Variable join: t -> t -> t.
Hypothesis join_1:
forall n v1 v2, vmatch n v1 -> vmatch n (join v1 v2).
Hypothesis join_2:
forall n v1 v2, vmatch n v2 -> vmatch n (join v1 v2).

Abstract counterpart of the +, - and * operations.
Variable add: t -> t -> t.
forall n1 n2 v1 v2, vmatch n1 v1 -> vmatch n2 v2 -> vmatch (n1+n2) (add v1 v2).

Variable sub: t -> t -> t.
Hypothesis sub_1:
forall n1 n2 v1 v2, vmatch n1 v1 -> vmatch n2 v2 -> vmatch (n1-n2) (sub v1 v2).

Variable mul: t -> t -> t.
Hypothesis mul_1:
forall n1 n2 v1 v2, vmatch n1 v1 -> vmatch n2 v2 -> vmatch (n1*n2) (mul v1 v2).

End VALUE_ABSTRACTION.

Similarly, we define the interface for abstractions of concrete states.

Module Type STATE_ABSTRACTION.

Declare Module V: VALUE_ABSTRACTION.

Variable t: Type.

Variable get: t -> id -> V.t.
Variable set: t -> id -> V.t -> t.

Definition smatch (st: state) (s: t) : Prop :=
forall x, V.vmatch (st x) (get s x).

Hypothesis set_1:
forall id n st v s,
V.vmatch n v -> smatch st s -> smatch (update st id n) (set s id v).

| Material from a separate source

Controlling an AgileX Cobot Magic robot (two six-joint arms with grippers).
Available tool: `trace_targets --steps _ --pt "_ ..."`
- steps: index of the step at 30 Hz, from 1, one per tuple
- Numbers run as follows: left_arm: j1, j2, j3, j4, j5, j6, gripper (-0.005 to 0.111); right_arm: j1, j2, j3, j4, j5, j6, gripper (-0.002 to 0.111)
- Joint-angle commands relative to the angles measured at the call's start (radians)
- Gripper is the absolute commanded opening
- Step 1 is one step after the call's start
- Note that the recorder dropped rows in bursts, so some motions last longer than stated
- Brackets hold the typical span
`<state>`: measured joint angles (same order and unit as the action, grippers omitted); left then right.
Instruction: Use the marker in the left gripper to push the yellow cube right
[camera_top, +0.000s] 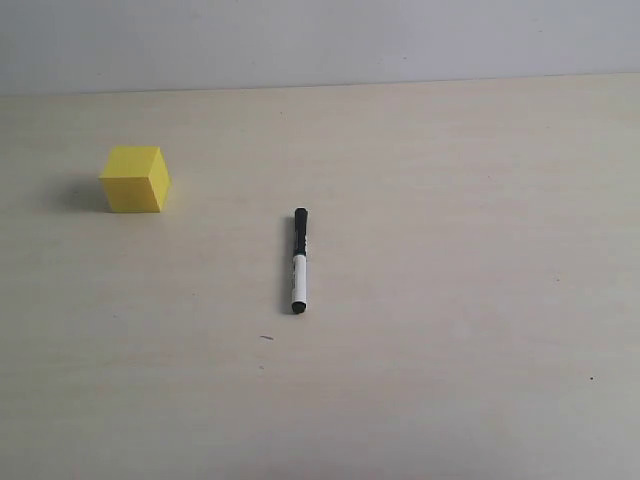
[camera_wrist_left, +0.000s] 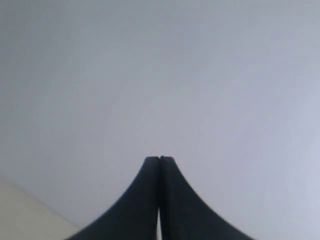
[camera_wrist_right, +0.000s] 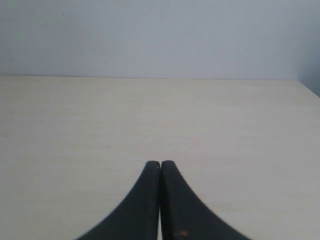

Definition le (s1 s2: t) : Prop :=
forall st, smatch st s1 -> smatch st s2.

Variable ble: t -> t -> bool.
Hypothesis ble_1: forall s1 s2, ble s1 s2 = true -> le s1 s2.

Variable bot: t.
Hypothesis bot_1: forall s, ~(smatch s bot).

Variable top: t.
Hypothesis top_1: forall s, smatch s top.

Variable join: t -> t -> t.
Hypothesis join_1:
forall st s1 s2, smatch st s1 -> smatch st (join s1 s2).
Hypothesis join_2:
forall st s1 s2, smatch st s2 -> smatch st (join s1 s2).

End STATE_ABSTRACTION.

2. The generic analyzer.

The analyzer is presented as a module parameterized by a value abstraction and a matching state abstraction.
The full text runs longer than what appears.